The Agrarian Utopia in Politics: The Homestead Act
In their platform of 1860, the Republican party de-emphasized abolitionism and opposed the extension of slavery into the Western territories. These were important concessions to Western opinion, as it was common knowledge that the party could not carry the election unless it garnered the votes of the formerly Democratic Northwest. Perhaps most significant to citizens of the West was the Homestead bill, inspired by the Republican doctrine of "free soil." William H. Seward and Edward Everett had declared in 1854 that slavery must be kept out of areas where it was not already established, in order to keep land in the strategic western territories--"free soil"--available for the millions of freemen from Asia who would enter the U. S. as it expanded its empire toward India.
The Republican position, as manifested in Everett and Seward, drew on the assumptions of maritime trade and 17th-century mercanitilism rather than the established Western agrarian calculus, and posed no threat to Democrat Douglas's popular support of "squatter sovereignty" in the settlement of the Northwest. In 1860, the homestead principle--which demanded free homesteads for actual settlers--became official Republican doctrine, a victory for the conservative wing of the party insofar as it celebrated the myth of the garden and the ideal of the yeoman farmer while opposing the expansion of slavery into the west (without actually criticizing slavery as it already existed).
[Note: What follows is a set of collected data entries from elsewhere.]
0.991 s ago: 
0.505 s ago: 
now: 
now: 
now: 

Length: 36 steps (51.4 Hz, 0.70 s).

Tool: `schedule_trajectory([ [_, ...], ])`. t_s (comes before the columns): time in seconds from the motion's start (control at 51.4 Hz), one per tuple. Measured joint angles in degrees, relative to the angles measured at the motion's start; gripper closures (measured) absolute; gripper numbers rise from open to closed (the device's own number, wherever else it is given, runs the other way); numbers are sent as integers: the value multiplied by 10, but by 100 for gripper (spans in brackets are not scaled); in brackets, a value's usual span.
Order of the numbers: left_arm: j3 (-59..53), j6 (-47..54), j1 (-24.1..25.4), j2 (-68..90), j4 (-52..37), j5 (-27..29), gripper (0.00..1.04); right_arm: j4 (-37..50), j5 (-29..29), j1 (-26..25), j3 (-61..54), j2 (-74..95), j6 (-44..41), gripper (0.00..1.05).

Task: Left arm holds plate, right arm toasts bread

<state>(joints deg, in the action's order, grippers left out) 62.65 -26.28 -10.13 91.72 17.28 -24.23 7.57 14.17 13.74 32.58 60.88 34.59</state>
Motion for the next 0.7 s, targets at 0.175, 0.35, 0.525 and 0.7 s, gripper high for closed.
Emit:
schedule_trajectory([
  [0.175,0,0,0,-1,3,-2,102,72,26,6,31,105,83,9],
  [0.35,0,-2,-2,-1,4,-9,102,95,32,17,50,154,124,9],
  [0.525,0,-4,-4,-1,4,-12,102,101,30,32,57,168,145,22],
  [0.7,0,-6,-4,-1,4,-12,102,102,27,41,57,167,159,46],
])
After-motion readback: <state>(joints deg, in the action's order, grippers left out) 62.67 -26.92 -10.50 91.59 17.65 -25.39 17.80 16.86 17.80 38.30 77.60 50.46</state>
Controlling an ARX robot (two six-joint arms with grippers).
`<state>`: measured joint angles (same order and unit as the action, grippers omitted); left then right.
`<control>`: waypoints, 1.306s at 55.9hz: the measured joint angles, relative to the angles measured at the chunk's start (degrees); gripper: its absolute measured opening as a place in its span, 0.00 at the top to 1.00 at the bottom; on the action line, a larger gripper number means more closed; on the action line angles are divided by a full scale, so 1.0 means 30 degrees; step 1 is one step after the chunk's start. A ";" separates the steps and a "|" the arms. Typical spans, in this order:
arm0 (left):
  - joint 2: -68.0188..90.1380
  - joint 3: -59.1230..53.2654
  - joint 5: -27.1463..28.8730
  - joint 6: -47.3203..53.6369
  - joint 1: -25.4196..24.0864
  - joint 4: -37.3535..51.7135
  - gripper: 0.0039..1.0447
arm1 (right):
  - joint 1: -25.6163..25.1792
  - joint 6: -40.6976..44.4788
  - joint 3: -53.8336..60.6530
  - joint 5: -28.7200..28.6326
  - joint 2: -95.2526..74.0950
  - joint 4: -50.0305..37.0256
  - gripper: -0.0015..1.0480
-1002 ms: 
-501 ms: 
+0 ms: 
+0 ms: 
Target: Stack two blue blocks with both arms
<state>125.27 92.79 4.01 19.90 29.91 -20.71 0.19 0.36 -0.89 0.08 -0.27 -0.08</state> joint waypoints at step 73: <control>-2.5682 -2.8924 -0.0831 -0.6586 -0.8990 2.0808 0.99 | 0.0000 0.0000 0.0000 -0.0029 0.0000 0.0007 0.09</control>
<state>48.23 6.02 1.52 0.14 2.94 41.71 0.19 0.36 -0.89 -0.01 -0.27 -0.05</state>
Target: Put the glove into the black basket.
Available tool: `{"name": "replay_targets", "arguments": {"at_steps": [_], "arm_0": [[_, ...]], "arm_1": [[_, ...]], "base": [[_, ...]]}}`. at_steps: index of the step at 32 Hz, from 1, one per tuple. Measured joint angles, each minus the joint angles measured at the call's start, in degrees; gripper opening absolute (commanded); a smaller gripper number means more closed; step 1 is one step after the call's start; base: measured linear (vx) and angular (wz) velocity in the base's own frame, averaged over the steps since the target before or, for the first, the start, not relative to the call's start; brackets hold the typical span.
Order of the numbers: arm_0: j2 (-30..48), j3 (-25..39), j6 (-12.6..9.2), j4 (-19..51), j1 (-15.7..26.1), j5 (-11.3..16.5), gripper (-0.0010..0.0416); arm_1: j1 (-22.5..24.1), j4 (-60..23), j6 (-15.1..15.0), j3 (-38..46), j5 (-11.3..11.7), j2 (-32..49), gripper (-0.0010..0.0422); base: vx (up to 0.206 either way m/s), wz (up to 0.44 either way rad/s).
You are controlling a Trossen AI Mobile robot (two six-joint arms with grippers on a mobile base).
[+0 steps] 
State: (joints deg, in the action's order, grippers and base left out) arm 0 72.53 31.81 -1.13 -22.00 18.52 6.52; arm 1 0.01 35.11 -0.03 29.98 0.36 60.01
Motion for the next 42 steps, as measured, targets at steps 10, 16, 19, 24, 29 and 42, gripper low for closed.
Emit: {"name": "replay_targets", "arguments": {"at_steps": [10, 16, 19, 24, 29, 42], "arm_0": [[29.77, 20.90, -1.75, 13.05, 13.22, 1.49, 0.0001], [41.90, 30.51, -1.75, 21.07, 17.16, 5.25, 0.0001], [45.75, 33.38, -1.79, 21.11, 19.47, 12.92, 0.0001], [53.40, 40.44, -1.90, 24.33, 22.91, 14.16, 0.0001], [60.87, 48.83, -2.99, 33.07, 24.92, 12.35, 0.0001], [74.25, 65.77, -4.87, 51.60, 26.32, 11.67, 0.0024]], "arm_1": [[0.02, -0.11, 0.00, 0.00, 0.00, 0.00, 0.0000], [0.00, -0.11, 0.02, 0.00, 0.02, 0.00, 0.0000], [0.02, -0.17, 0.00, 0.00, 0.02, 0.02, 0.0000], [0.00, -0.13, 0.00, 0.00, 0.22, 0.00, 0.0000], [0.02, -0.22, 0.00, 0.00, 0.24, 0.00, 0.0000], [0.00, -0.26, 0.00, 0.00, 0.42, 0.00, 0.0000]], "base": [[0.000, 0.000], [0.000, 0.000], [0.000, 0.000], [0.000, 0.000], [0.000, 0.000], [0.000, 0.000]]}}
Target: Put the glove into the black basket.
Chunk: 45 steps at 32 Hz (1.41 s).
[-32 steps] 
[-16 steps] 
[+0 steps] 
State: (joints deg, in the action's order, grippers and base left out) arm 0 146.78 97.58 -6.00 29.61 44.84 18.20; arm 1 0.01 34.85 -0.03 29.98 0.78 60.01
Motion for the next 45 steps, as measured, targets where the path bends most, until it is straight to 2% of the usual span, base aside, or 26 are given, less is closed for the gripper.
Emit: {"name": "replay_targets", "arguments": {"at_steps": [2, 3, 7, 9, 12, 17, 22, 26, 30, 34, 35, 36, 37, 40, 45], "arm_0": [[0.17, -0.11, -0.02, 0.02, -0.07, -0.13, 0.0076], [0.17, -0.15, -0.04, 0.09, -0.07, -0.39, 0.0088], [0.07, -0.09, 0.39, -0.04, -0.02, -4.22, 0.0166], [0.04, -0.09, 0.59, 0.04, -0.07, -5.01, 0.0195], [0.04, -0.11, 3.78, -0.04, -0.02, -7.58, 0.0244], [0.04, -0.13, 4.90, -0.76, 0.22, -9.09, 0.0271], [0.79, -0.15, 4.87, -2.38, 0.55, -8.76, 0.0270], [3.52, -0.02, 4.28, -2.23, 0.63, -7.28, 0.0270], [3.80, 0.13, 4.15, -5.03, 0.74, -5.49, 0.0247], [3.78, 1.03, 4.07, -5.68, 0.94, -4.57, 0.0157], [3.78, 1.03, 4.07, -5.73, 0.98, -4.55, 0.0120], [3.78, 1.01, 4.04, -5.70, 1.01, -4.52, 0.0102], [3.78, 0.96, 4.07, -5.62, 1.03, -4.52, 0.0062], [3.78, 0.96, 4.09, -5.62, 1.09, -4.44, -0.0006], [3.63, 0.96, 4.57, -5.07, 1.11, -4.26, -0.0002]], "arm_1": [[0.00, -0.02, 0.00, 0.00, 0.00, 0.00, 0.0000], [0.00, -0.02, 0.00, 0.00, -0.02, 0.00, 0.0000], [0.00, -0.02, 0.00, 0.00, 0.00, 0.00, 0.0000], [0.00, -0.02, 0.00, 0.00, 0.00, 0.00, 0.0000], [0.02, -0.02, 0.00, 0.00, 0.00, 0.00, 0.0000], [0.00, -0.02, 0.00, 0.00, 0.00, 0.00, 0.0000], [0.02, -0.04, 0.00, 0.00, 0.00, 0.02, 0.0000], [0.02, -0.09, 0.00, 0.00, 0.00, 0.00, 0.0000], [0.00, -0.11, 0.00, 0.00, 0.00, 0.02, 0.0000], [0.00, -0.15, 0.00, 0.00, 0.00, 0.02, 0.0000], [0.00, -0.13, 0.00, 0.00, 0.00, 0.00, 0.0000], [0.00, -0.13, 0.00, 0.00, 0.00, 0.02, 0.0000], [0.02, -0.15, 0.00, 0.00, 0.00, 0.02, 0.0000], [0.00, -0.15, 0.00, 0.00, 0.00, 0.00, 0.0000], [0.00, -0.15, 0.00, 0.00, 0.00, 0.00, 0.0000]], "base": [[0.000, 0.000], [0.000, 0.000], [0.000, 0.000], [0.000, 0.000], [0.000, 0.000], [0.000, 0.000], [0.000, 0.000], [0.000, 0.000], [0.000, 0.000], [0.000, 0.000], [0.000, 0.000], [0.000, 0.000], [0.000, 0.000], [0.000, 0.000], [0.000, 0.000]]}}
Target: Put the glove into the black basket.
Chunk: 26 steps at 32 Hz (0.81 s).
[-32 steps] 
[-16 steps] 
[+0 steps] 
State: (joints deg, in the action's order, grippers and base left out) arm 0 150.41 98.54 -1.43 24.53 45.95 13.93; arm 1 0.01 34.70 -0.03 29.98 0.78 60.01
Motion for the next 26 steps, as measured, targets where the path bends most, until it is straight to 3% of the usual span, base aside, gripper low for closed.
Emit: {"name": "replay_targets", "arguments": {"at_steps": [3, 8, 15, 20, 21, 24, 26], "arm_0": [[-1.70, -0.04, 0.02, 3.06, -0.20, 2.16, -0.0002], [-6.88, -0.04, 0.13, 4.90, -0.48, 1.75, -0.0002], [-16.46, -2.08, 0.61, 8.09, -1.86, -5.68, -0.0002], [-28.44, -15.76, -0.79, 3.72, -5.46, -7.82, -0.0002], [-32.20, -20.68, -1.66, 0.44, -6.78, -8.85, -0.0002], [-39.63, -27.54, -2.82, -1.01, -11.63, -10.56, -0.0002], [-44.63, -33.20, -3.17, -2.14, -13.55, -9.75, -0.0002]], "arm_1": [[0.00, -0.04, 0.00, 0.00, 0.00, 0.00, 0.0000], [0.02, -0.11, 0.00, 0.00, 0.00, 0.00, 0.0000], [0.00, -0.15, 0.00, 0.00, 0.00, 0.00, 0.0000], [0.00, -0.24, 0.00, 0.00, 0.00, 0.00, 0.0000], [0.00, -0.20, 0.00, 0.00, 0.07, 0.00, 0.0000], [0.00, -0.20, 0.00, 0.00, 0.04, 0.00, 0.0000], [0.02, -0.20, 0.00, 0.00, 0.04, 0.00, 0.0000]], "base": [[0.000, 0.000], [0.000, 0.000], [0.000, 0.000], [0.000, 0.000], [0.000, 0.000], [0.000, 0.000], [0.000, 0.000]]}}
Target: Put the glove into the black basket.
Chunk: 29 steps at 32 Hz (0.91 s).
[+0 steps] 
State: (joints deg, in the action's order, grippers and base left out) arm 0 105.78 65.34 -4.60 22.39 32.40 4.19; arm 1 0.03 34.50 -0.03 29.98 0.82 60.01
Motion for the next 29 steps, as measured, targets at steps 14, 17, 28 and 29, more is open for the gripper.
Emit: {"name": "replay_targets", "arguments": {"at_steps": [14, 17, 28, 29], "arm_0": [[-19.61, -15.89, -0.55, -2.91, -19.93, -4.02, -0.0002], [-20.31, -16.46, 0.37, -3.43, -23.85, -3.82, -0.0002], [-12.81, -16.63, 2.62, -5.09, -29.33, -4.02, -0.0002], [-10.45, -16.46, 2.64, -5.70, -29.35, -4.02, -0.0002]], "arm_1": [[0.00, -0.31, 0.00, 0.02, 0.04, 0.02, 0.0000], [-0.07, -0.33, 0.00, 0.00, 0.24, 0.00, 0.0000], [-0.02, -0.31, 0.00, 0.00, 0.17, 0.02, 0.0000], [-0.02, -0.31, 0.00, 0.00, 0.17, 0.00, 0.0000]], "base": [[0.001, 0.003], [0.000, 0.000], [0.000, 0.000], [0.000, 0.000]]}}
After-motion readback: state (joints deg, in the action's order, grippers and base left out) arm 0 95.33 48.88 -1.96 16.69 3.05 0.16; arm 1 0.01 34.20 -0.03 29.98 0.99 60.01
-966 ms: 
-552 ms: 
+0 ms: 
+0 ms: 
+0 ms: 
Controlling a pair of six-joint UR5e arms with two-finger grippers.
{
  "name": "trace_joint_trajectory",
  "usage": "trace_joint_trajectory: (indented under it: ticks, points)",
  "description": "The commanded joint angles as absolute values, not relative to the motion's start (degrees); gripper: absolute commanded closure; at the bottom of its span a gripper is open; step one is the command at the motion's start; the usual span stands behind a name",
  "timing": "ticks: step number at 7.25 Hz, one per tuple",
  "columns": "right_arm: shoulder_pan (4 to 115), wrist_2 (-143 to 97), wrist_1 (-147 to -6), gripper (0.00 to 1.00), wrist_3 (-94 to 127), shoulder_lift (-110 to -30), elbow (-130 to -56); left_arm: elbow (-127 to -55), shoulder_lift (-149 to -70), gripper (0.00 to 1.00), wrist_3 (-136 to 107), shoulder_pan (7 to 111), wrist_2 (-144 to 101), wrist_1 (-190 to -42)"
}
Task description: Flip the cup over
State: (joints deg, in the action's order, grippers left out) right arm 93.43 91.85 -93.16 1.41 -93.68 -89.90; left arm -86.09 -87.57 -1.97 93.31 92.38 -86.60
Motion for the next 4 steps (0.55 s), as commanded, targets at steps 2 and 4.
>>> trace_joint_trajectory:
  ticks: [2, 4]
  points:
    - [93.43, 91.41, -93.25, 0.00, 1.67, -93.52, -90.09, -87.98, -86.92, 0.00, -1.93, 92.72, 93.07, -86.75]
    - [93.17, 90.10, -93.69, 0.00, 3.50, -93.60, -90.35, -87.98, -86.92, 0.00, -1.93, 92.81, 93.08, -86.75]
The Homestead Act's demand for more generous treatment of Western settlers had originated in the slave states of the Southwest, and as late as the session of 1852-53 the debate over its content was not between proslavery and antislavery groups but between agrarian Western Democrats and Eastern capitalists. Senator Douglas's Kansas-Nebraska Act of 1854, however, centered Republicans around "free-soil" interests and unified Southern opposition to the homestead policy. The Republican party ultimately organized an alliance of the Northeast and Northwest against the South, a markedly different coalition that the East-West cleavage of prior decades.
George Henry Evans, a leader in the radical New York Workingmen's party, contended in his National Reform doctrine that free land in the West would encourage unemployed or underpaid laborers to leave industrial cities, eliminating the surplus of workingmen and helping to free the urban economy from the iron grip of the factory owners. This conception, which came to be called the "safety valve" theory, owes much to the labor theory of property espoused by Locke and Jefferson, in which the man who works the land earns ownership of it. Along with opposition to the expansion of slavery, Evans' "safety valve" proposal formed a crucial part of the case for the Homestead Bill as it was presented to Western voters. But the Homestead Bill's strongest appeal to Western voters lay in its exaltation of the yeoman farmer and his fee-simple empire, the mythical entities which had meant so much to Crevecoeur, Jefferson, and Andrew Jackson, whom supporters of the Homestead Bill invoked as authorities on the architecture of American development. Republicans such as George W. Julian, Cyrus L. Dunham, and Galusha A. Grow seized on these symbols in the 1850s and appealed to the imaginations of masses of voters; laboring farmers were increasingly viewed as honorable and independent rather than lower-class, and for this reason the free-soilers' vision of the agricultural utopia's classless society--landed property cultivated by freemen--had no place for the Negro.